Cento e vinte ex-presos políticos receberam o pedido oficial de desculpas por parte do Estado do Rio de Janeiro, em cerimônia realizada no ginásio de esportes do Estádio do Caio Martins, em Niterói, transformado em presídio político, em abril de 1964, logo após a derrubada do Presidente constitucional João Goulart, onde foram recolhidos cerca de 1.200 presos políticos. Dentre os que receberam a reparação encontram-se três jornalistas: Marcos de Castro, Elias Fajardo e Lucio Marrero, este último já falecido.
Campo de concentração em Niterói
Uma placa descerrada na cerimônia e que ficará exposta como memória de obscurantismo lembra que o estádio de Caio Martins foi o primeiro conjunto esportivo transformado em um verdadeiro campo de concentração, que serviu de modelo em outros Estados brasileiros e mesmo em países que atravessaram período ditatorial, como no Chile, onde em 1973 o Estádio Nacional serviu também de prisão de oposicionistas, inclusive de brasileiros exilados no país andino. .
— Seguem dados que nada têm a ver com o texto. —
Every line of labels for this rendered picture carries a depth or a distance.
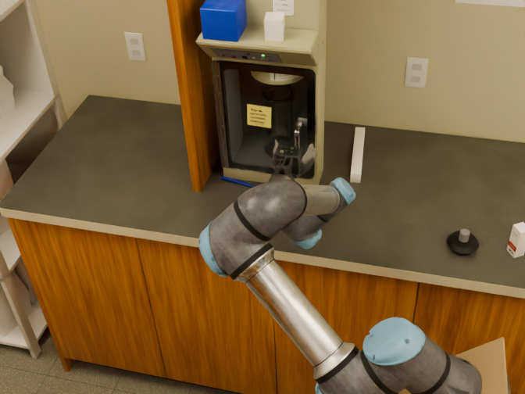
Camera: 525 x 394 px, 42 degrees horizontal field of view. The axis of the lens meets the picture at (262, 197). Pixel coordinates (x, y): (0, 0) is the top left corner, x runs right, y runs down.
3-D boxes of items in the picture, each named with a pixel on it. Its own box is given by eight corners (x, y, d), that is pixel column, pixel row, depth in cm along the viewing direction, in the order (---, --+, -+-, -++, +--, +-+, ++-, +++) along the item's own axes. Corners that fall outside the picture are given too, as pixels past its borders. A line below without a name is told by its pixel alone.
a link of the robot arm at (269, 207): (266, 162, 144) (340, 170, 189) (229, 195, 148) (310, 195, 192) (298, 206, 141) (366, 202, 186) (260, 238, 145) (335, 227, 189)
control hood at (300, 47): (210, 52, 202) (207, 21, 196) (319, 62, 195) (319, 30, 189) (198, 72, 194) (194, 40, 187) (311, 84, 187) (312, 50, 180)
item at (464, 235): (446, 234, 207) (449, 218, 203) (478, 239, 205) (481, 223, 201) (444, 256, 201) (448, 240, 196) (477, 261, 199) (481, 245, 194)
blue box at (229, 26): (213, 23, 195) (210, -8, 189) (248, 25, 193) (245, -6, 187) (202, 39, 187) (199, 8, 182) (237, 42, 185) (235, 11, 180)
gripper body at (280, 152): (303, 145, 198) (294, 170, 190) (304, 169, 204) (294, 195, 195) (277, 142, 200) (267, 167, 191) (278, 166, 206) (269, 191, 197)
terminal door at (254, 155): (224, 166, 229) (214, 59, 203) (314, 178, 222) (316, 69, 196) (223, 168, 228) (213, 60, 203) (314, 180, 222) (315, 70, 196)
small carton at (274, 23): (266, 32, 189) (266, 12, 185) (285, 32, 189) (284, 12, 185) (265, 41, 185) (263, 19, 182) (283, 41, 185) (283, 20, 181)
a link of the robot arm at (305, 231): (333, 231, 185) (305, 205, 182) (303, 256, 189) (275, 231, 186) (331, 217, 192) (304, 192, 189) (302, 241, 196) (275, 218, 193)
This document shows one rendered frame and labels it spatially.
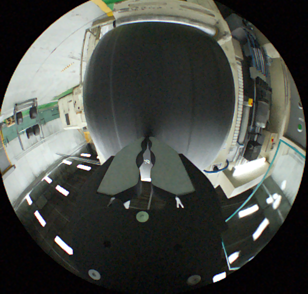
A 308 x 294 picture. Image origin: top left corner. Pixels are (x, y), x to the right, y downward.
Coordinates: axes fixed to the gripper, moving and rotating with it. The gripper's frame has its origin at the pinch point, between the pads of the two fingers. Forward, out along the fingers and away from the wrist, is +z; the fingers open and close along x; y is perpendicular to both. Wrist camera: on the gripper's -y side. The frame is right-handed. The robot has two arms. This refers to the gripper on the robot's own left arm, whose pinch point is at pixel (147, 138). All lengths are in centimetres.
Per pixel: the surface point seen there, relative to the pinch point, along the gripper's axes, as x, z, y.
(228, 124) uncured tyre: 13.2, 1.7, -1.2
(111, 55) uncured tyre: -4.4, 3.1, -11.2
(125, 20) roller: -6.0, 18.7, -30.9
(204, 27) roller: 18.7, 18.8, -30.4
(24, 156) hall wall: -1072, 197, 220
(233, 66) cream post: 36.2, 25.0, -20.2
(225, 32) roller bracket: 24.5, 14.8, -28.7
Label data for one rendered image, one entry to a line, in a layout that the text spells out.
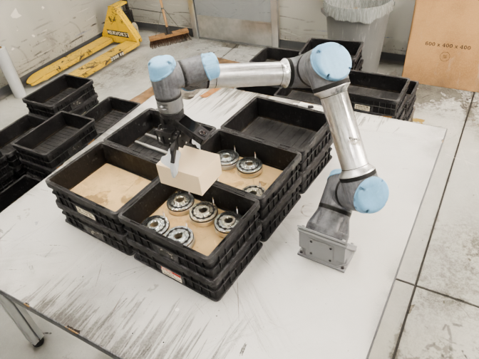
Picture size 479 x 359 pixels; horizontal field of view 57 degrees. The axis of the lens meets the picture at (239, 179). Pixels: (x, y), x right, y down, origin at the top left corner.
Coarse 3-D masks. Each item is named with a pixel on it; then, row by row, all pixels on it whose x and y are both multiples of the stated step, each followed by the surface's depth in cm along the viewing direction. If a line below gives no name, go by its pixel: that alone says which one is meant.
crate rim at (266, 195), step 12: (216, 132) 183; (228, 132) 182; (204, 144) 178; (264, 144) 173; (300, 156) 165; (288, 168) 160; (216, 180) 158; (276, 180) 155; (240, 192) 152; (264, 192) 151
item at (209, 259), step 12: (144, 192) 157; (228, 192) 154; (132, 204) 153; (120, 216) 149; (252, 216) 146; (132, 228) 147; (144, 228) 143; (240, 228) 141; (168, 240) 138; (228, 240) 136; (192, 252) 133; (216, 252) 132
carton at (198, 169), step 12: (180, 156) 139; (192, 156) 139; (204, 156) 138; (216, 156) 137; (168, 168) 135; (180, 168) 134; (192, 168) 134; (204, 168) 133; (216, 168) 139; (168, 180) 139; (180, 180) 136; (192, 180) 133; (204, 180) 134; (192, 192) 136; (204, 192) 136
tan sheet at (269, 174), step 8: (264, 168) 177; (272, 168) 177; (224, 176) 176; (232, 176) 175; (264, 176) 173; (272, 176) 173; (232, 184) 171; (240, 184) 171; (248, 184) 170; (256, 184) 170; (264, 184) 170
Wadhi Damous, Presidente da seção fluminense da Ordem dos Advogados do Brasil, revelou que na parte da manhã a entidade recebeu ameaça de bomba, fato comunicado às autoridades da área de segurança do Estado. Com isso, Damous disse ter recordado o que aconteceu em 20 de agosto de 1980, quando grupos de extrema direita enviaram uma bomba que matou a secretária Lida Monteiro da Silva ao abrir uma correspondência destinada ao entãop presidenter da OAB, Seabra Fagundes. Na época, uma investigação da Polícia Federal apontou o civil Ronald James Watters como responsável pelo atentado, mas ele acabou absolvido pela Justiça.
Damous exortou os brasileiros “a ficarem atentos aos trabalhos da Comissão da Verdade, que pode ter chegado tarde, mas antes tarde do que nunca”.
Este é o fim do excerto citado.